Exercise aim: Without including any pictures, write out the listing below exactly.

Data segment:
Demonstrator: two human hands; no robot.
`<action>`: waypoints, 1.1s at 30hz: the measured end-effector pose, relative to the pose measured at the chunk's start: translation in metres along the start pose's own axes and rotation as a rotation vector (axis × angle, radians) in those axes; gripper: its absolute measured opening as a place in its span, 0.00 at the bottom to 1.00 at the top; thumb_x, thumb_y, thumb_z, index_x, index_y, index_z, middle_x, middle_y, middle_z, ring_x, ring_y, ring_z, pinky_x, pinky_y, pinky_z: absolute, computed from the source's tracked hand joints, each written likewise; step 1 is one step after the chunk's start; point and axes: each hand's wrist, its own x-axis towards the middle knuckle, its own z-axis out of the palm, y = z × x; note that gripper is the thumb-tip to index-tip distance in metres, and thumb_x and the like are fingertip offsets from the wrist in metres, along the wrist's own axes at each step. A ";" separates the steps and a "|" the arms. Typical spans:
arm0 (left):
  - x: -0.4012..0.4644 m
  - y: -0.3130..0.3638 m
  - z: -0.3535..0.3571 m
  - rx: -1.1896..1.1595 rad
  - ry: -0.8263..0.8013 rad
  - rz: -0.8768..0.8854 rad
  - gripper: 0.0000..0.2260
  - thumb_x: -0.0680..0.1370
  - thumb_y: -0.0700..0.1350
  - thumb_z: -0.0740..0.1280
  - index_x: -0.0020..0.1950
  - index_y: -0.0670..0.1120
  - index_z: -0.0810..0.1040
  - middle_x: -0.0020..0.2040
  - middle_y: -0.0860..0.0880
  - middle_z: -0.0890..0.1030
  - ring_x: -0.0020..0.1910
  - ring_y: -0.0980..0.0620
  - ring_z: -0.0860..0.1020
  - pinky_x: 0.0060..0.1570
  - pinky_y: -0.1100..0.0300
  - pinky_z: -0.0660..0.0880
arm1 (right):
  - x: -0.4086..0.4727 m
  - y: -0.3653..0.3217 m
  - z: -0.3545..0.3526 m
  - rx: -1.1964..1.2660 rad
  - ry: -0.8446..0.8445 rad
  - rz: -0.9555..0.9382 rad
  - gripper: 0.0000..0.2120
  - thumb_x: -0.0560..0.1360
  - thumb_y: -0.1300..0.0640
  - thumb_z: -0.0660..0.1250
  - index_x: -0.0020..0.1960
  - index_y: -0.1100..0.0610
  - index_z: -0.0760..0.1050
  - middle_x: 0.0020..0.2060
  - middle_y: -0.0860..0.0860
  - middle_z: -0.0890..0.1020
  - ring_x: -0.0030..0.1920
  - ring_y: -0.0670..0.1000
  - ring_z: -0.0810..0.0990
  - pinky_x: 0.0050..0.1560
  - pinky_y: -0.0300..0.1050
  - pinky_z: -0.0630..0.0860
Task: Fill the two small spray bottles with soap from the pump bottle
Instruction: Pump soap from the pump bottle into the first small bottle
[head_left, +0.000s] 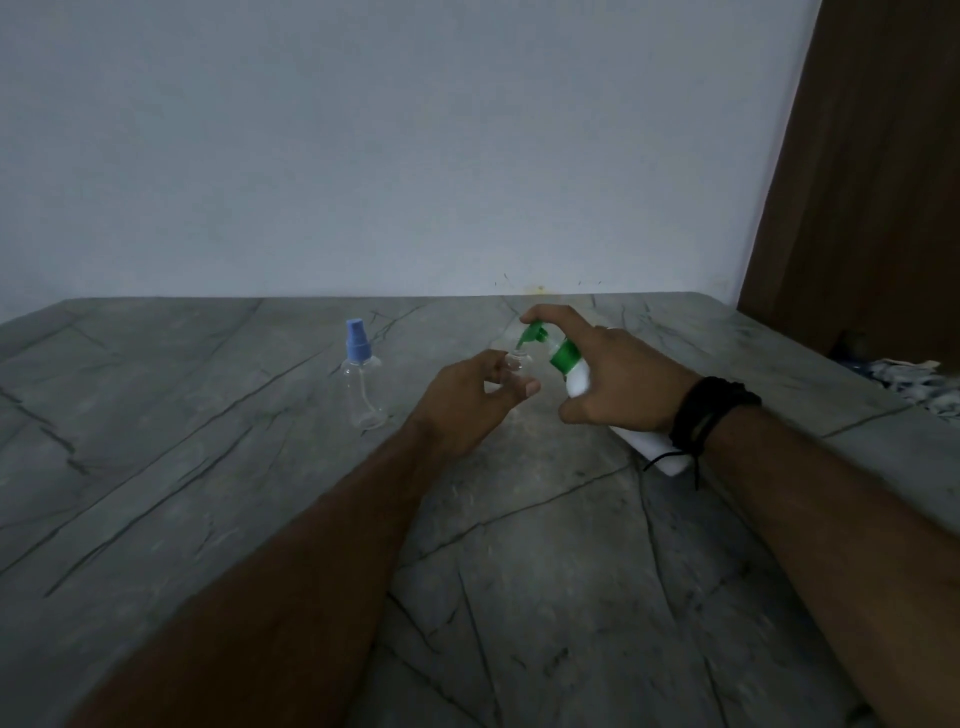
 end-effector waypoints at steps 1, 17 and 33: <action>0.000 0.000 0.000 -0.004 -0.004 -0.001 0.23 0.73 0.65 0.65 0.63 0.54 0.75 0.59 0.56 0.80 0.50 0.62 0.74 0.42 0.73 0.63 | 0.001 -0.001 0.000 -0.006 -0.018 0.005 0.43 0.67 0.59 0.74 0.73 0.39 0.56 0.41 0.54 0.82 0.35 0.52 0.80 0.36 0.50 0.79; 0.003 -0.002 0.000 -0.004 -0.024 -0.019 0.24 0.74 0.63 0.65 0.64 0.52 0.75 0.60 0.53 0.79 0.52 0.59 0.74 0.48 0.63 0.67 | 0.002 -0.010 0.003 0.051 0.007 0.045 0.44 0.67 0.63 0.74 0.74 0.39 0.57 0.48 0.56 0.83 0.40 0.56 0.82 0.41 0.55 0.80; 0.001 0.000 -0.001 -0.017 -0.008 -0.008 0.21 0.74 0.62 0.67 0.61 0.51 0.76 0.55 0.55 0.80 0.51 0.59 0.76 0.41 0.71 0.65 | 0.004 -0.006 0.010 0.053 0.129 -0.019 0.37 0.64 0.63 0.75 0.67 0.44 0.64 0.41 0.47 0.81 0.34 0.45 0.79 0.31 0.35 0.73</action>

Written answer:
Demonstrator: two human hands; no robot.
`<action>`: waypoints, 1.1s at 30hz: the measured end-effector pose, relative to the pose measured at the chunk's start: translation in metres along the start pose's own axes and rotation as a rotation vector (axis × angle, radians) in those axes; gripper: its absolute measured opening as a place in its span, 0.00 at the bottom to 1.00 at the top; thumb_x, thumb_y, thumb_z, index_x, index_y, index_z, middle_x, middle_y, middle_z, ring_x, ring_y, ring_z, pinky_x, pinky_y, pinky_z: absolute, computed from the source's tracked hand joints, each written likewise; step 1 is one step after the chunk's start; point and axes: each hand's wrist, its own x-axis towards the middle knuckle, its own z-axis out of the palm, y = z × x; note that gripper is the thumb-tip to index-tip distance in metres, and thumb_x and the like are fingertip offsets from the wrist in metres, along the wrist's own axes at each step. A ";" separates the steps and a "|" the arms. Typical spans:
arm0 (left):
  - x: -0.4012..0.4644 m
  - y: -0.3130..0.3638 m
  - z: -0.3535..0.3571 m
  - rx: -1.1896..1.1595 rad
  - ry: -0.8263..0.8013 rad
  - rz: -0.8768..0.8854 rad
  - gripper: 0.0000..0.2260
  - thumb_x: -0.0680..0.1370
  - thumb_y: -0.0700..0.1350
  - thumb_z: -0.0740..0.1280
  - index_x: -0.0020..0.1950
  - index_y: -0.0670..0.1120
  - index_z: -0.0810..0.1040
  - middle_x: -0.0020..0.2040
  - middle_y: -0.0860..0.0880
  - middle_z: -0.0890..0.1030
  - ring_x: -0.0020..0.1910
  - ring_y: -0.0980..0.0620
  - ring_z: -0.0860..0.1020
  - pinky_x: 0.0060..0.1570
  - pinky_y: -0.1100..0.0300
  - pinky_z: -0.0660..0.0880
arm1 (right):
  - x: -0.4086..0.4727 m
  - y: -0.3653..0.3217 m
  - z: -0.3545..0.3526 m
  - rx: -1.1964..1.2660 rad
  - ry: -0.8446..0.8445 rad
  - rz: -0.9555..0.9382 rad
  - gripper: 0.0000..0.2120
  - thumb_x: -0.0560..0.1360
  - thumb_y: -0.1300..0.0640
  - thumb_z: -0.0660..0.1250
  - index_x: -0.0020..0.1960
  - index_y: -0.1100..0.0610
  - index_z: -0.0760..0.1050
  - middle_x: 0.0020..0.2060
  - middle_y: -0.0860..0.0860
  - middle_z: -0.0890..0.1020
  - ring_x: -0.0030..0.1920
  - ring_y: -0.0670..0.1000
  - ring_z: -0.0810..0.0990
  - pinky_x: 0.0050..0.1560
  - pinky_y: -0.0300..0.1050
  - pinky_z: -0.0630..0.0860
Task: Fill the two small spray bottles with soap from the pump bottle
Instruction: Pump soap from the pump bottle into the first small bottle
[head_left, +0.000s] 
 end-effector waypoints at steps 1, 17 and 33: <action>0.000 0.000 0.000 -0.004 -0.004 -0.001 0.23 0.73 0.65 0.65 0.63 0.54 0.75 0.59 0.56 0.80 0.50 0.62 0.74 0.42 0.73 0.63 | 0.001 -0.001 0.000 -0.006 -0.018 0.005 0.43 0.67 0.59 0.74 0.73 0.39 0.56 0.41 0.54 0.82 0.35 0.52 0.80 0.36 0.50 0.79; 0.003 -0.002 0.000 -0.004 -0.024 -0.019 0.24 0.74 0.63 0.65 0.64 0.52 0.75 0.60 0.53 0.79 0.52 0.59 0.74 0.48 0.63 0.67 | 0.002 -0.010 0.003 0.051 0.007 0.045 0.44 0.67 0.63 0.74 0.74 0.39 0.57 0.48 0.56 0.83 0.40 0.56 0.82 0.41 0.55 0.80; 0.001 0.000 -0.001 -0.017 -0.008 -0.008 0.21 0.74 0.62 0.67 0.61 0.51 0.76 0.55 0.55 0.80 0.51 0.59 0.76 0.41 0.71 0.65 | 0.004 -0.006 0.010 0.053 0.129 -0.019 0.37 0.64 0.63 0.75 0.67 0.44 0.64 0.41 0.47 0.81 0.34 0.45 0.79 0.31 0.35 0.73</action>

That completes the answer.